Perhaps you could meet the requirement by attaching the rail high and low on the HSS's rather than at mid-height.

image_w6m8tc.png


I like to debate structural engineering theory -- a lot. If I challenge you on something, know that I'm doing so because I respect your opinion enough to either change it or adopt it.
 
Usually intermediate rail supports would be supported off of a horizontal divider beam. You should have the reaction being applied to a beam spanning roughly 8ft (or whatever the shaft depth is) - much better than 24ft. That beam needs to frame into something that has horizontal stiffness (and strength obviously). Usually I see this as a vertical steel post that is then braced laterally to the core walls at that midheight, or you can provide an intermediate concrete beam that the divider beam frames into. The above is typical - most elevators will spec an intermediate support for spans > 14ft.
 
Thank you for the input.
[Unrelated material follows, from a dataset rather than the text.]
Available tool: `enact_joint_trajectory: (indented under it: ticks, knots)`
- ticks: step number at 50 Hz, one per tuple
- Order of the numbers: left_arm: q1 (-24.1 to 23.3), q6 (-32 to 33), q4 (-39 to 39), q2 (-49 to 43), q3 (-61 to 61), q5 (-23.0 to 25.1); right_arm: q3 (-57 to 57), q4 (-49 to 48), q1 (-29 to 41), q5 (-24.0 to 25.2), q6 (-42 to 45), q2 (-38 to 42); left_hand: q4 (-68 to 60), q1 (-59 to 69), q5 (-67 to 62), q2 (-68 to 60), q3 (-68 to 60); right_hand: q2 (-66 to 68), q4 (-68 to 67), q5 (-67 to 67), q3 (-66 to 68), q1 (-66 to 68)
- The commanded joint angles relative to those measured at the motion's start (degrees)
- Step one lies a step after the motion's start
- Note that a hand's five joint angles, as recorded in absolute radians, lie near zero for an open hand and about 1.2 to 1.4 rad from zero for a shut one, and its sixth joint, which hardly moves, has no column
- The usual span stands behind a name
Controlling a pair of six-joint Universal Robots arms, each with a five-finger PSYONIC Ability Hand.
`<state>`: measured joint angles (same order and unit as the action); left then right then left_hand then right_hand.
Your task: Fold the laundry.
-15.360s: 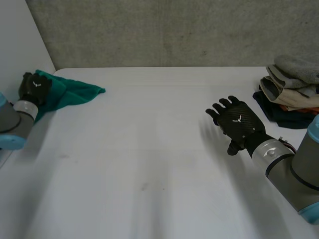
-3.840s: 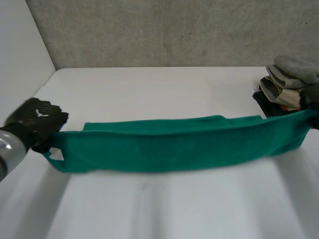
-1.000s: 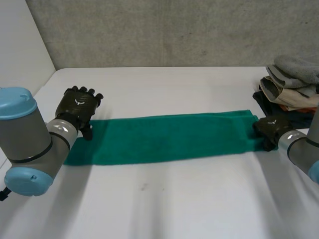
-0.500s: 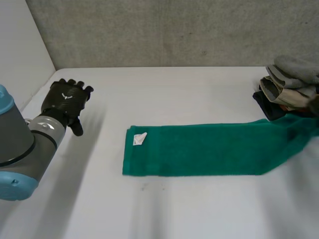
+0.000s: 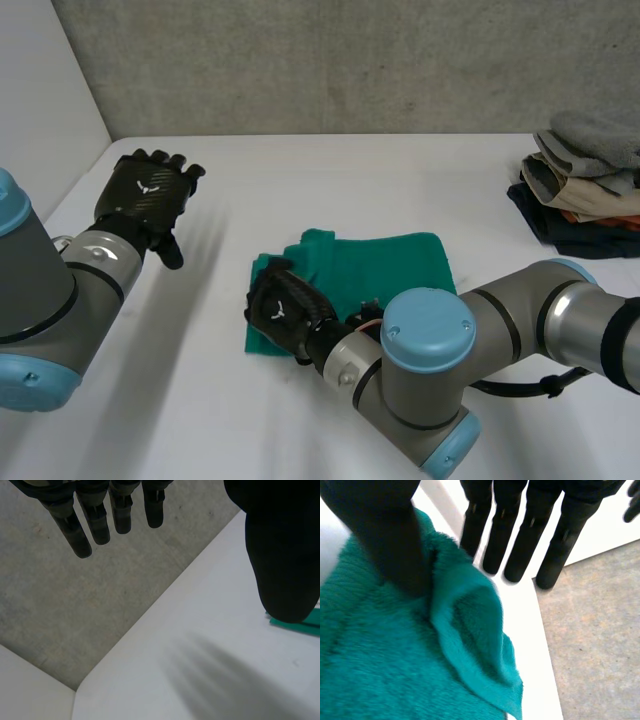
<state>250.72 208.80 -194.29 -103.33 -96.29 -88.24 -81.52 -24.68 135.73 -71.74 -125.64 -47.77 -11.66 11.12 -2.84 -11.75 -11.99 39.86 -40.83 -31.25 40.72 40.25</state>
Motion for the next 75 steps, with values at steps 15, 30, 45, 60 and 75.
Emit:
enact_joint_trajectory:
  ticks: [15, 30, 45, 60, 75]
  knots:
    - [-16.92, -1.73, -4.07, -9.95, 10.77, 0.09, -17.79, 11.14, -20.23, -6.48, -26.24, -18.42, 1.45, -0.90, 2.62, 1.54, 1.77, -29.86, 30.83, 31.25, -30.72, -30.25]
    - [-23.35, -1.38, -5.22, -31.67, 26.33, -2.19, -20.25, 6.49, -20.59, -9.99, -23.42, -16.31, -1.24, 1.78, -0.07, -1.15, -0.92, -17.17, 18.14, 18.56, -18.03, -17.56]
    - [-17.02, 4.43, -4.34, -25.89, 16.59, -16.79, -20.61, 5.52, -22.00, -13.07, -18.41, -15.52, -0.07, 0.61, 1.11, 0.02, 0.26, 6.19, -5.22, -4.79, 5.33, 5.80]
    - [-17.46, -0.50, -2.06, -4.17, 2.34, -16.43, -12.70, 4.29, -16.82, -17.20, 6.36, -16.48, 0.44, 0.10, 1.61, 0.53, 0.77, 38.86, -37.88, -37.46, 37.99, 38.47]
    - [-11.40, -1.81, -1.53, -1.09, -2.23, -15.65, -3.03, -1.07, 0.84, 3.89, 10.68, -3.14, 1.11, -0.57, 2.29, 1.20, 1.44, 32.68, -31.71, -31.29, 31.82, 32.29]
In the 2013 CA Building Code, there is a table under "Retainer Plates" that gives limits for the maximum guide rail deflections relative to its supports but I do not see anything in the CBC that overwrites the 1/4" maximum deflection of the supporting member noted in KootK's response above.

Elevator_aiipbs.png
 
1616.10.22 applies to DSA-SS projects, such as state owned universities. The section does not apply to buildings that will not be reviewed by DSA. ASCE 7-10 13.6.10 which refers to ASME A17.1 and sections 13.3.1 and 13.3.2.
 
What I was given recently by Otis:
1/8" for non-seismic deflection per 2.23.5.2 of ASME A17.1
1/4" for seismic deflection per 8.4.8.2 of ASME A17.1

Believe they were referencing the 2010 incarnation, if that makes a difference.

These guys originally just gave me the 1/8" number similar to you and I asked them to clarify if that included seismic and they gave me the separate 1/4" value that KootK had indicated above for the seismic cases.